- _PROBLEM REQUIREMENTS_
Wherever a picture appears in the data below, omit it, and restate everything else word for word.
======
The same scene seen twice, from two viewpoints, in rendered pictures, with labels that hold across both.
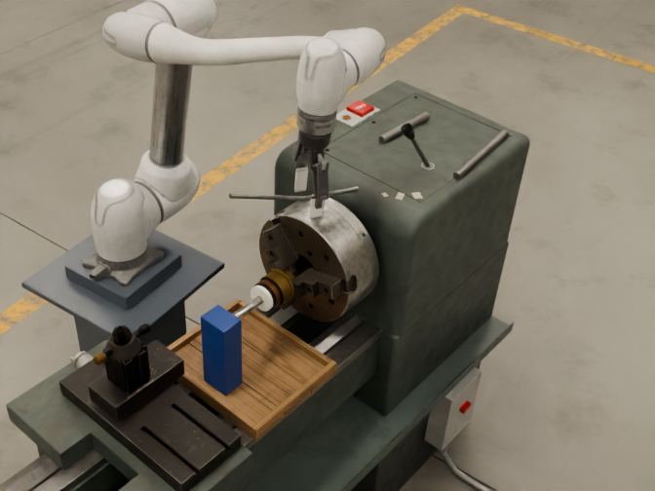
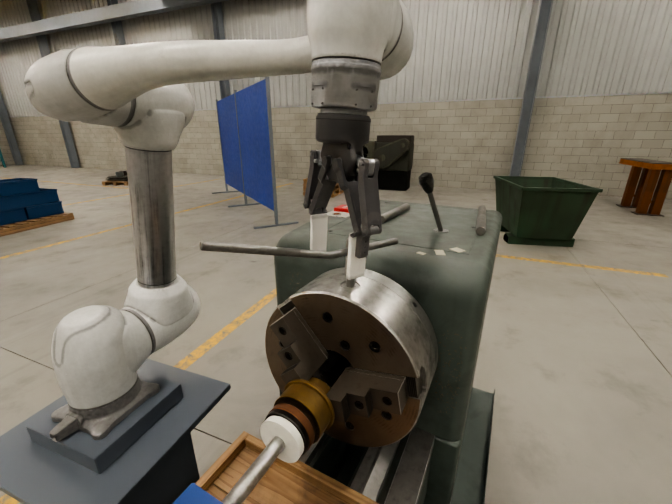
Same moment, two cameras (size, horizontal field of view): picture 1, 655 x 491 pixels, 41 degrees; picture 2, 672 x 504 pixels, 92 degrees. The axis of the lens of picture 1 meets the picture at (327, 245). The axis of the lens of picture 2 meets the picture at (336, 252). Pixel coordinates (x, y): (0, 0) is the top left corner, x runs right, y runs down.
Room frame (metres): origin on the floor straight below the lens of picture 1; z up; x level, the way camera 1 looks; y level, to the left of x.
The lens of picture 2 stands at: (1.25, 0.14, 1.48)
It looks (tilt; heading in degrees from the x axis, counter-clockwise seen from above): 20 degrees down; 350
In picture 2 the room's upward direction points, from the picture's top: straight up
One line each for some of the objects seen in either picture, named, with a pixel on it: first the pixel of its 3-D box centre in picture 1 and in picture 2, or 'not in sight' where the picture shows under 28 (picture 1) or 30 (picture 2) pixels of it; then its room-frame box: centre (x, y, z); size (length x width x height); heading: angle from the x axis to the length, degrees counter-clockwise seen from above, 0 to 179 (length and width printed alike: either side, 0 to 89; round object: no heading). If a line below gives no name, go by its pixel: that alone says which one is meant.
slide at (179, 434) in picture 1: (148, 413); not in sight; (1.32, 0.39, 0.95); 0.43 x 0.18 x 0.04; 52
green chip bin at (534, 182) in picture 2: not in sight; (534, 210); (5.47, -3.65, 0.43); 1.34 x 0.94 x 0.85; 160
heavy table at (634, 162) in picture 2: not in sight; (639, 184); (7.00, -7.48, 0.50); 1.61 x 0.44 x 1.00; 148
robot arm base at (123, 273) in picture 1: (118, 256); (99, 400); (2.01, 0.63, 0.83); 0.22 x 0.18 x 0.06; 150
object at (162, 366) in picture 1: (137, 379); not in sight; (1.38, 0.43, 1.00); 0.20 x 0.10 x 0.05; 142
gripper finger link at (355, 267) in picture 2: (316, 206); (357, 255); (1.68, 0.03, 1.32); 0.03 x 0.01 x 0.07; 114
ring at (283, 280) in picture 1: (276, 287); (302, 412); (1.64, 0.12, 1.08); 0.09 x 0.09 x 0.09; 52
======
- _EXERCISE RESULT_
The same scene seen twice, from two viewpoints, in rendered pictures, with labels that hold across both.
Same moment, two cameras (size, horizontal field of view): picture 1, 655 x 491 pixels, 41 degrees; picture 2, 672 x 504 pixels, 92 degrees. The axis of the lens of picture 1 meets the picture at (327, 245). The axis of the lens of picture 2 meets the picture at (336, 252). Pixel coordinates (x, y): (0, 0) is the top left corner, x runs right, y runs down.
Room frame (metres): origin on the floor straight below the lens of picture 1; z up; x level, the way camera 1 looks; y level, to the left of x.
The lens of picture 2 stands at: (1.25, 0.14, 1.48)
It looks (tilt; heading in degrees from the x axis, counter-clockwise seen from above): 20 degrees down; 350
In picture 2 the room's upward direction points, from the picture's top: straight up
One line each for some of the objects seen in either picture, named, with a pixel on it: first the pixel of its 3-D box centre in picture 1 and in picture 2, or 'not in sight' where the picture shows under 28 (picture 1) or 30 (picture 2) pixels of it; then its room-frame box: centre (x, y, z); size (length x width x height); heading: angle from the x axis to the length, degrees counter-clockwise seen from above, 0 to 179 (length and width printed alike: either side, 0 to 89; round object: no heading). If a line below gives no name, go by its pixel: that alone says which one is meant.
slide at (179, 434) in picture 1: (148, 413); not in sight; (1.32, 0.39, 0.95); 0.43 x 0.18 x 0.04; 52
green chip bin at (534, 182) in picture 2: not in sight; (534, 210); (5.47, -3.65, 0.43); 1.34 x 0.94 x 0.85; 160
heavy table at (634, 162) in picture 2: not in sight; (639, 184); (7.00, -7.48, 0.50); 1.61 x 0.44 x 1.00; 148
robot arm base at (123, 273) in picture 1: (118, 256); (99, 400); (2.01, 0.63, 0.83); 0.22 x 0.18 x 0.06; 150
object at (162, 366) in picture 1: (137, 379); not in sight; (1.38, 0.43, 1.00); 0.20 x 0.10 x 0.05; 142
gripper finger link at (355, 267) in picture 2: (316, 206); (357, 255); (1.68, 0.03, 1.32); 0.03 x 0.01 x 0.07; 114
ring at (283, 280) in picture 1: (276, 287); (302, 412); (1.64, 0.12, 1.08); 0.09 x 0.09 x 0.09; 52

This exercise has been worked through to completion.